Palavra do Presidente

 

Regulamentar não é acabar

A recente publicação do Decreto que regulamenta a  atividade dos ambulantes que atuam em Mogi Mirim causou muito mal estar e um movimento dos profissionais envolvidos. A publicação aconteceu  para tentar coibir os abusos que vinham ocorrendo em vários pontos da cidade. A iniciativa do prefeito Carlos Nelson Bueno (PSDB) não visa acabar com a atividade, mas colocar cada um no seu devido lugar.

Se analisarmos o que é um ambulante, muitos  deles não se enquadrarão, pois não ambulam, como prevê a lei. Independente disso, é preciso que o Poder Público submeta cada caso ao crivo da lei. Sei que todos precisam trabalhar e que muitos encontraram naquela atividade uma  forma de conseguir o sustento. Da forma como está hoje, a situação é insustentável e foge ao controle.
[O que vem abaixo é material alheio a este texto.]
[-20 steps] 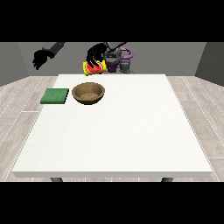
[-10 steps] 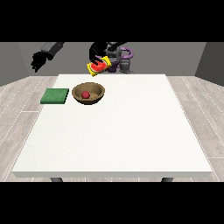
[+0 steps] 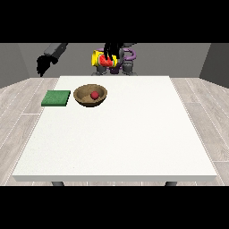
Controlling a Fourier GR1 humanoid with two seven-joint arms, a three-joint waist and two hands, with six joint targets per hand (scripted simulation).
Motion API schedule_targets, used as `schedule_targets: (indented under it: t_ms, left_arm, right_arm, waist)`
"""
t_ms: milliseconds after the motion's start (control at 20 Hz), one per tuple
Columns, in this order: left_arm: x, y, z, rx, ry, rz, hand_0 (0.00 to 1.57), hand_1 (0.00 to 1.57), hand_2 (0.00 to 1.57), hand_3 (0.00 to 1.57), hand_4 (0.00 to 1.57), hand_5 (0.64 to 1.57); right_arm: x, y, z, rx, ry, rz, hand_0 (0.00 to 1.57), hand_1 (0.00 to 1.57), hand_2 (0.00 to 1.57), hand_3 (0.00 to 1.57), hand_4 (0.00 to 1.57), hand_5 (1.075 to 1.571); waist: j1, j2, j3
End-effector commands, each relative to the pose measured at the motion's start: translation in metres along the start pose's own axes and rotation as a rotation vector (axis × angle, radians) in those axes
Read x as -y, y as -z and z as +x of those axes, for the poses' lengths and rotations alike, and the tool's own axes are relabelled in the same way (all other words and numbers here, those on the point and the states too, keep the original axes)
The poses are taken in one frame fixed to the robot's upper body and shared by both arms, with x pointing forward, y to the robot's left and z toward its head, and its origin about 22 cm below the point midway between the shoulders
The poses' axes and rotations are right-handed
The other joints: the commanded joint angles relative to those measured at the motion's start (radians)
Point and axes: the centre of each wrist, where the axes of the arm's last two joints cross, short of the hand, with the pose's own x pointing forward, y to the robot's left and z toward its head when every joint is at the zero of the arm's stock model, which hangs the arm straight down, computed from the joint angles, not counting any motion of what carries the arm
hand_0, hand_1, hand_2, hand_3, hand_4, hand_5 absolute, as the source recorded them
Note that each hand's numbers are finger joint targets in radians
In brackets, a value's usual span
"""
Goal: Pick the cup and pour the ball into the bowl, then pick the bowl and place it on the pad
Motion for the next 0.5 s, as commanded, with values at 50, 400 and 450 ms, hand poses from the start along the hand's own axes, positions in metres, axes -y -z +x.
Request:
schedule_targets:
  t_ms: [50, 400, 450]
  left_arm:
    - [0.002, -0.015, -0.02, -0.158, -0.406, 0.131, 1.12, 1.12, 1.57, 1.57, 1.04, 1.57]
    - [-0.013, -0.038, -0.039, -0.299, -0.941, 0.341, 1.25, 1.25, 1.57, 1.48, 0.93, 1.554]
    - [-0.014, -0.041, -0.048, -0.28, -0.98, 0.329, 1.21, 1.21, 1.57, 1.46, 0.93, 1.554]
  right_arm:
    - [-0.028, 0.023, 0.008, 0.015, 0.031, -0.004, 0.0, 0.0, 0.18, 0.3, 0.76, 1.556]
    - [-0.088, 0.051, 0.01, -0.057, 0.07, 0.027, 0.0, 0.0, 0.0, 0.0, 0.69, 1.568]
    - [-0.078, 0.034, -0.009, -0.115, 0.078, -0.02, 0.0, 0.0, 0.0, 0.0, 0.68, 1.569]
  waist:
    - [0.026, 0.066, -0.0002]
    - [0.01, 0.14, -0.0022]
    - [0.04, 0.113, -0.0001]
Como presidente da Associação Comercial e Industrial de Mogi Mirim (ACIMM), sinceramente não concordo com a disposição dos ambulantes na Praça Floriano Peixoto, o  Jardim Velho. Não sou contra o comércio, mas com a disposição. Se os “ambulantes” estão naquele lugar é por que alguém deu autorização e isso não está em discussão. Acho que é chegada a hora de discutir a forma de atuação e como eles permanecerão naquele local.

Não é preciso ir longe para ver aquele tipo de comércio atuando em boxes uniformes, padronizados. Mogi Mirim sempre foi uma cidade à frente de seu tempo e não será agora que irá sucumbir . Não podemos crucificar o prefeito por querer regulamentar uma situação e acho que passou da hora. Ninguém quer gerar desemprego ou prejudicar os trabalhadores. Queremos apenas igualdade e uma cidade organizada.

Hoje Mogi Mirim tem a questão dos ambulantes pulverizada, seja no Centro, como na periferia. É preciso tomar consciência que  o ambulante tem todo direito de ganhar seu dinheiro, mas de forma organizada. Não é no meio da rua, colocando em risco a vida dos consumidores ou mesmo produzindo alimentos sem os devidos cuidados. Vamos começar padronizando os locais de venda, fixando os mesmos em boxes padronizados e atendendo as exigências do setor da saúde.

Qualquer ambulante quer um local decente para trabalhar e garantir o seu sustento. A questão vai mais além de uma simples proibição. Num primeiro instante pode parecer ruim, mas é preciso organizar para que todos possam ganhar. Em vez de ficarmos contra a prefeitura, vamos chegar a um denominador e buscar até a criação de uma zona destinada  aos ambulantes. De tudo que se viu, só não se pode relutar em fazer tudo bem feito.

Como comerciante e fornecedor de pães, já vi muita gente conseguir seu lugar ao sol, após ter passado por situação semelhante. Acho que é chegada a hora de sentar, discutir a situação e colocar em prática uma nova etapa na cidade. Chega de brigas, vamos ao que interessa e, em vez de brigas, queremos sugestões que contribuam e não desqualifiquem quem está trabalhando pelo bem da cidade.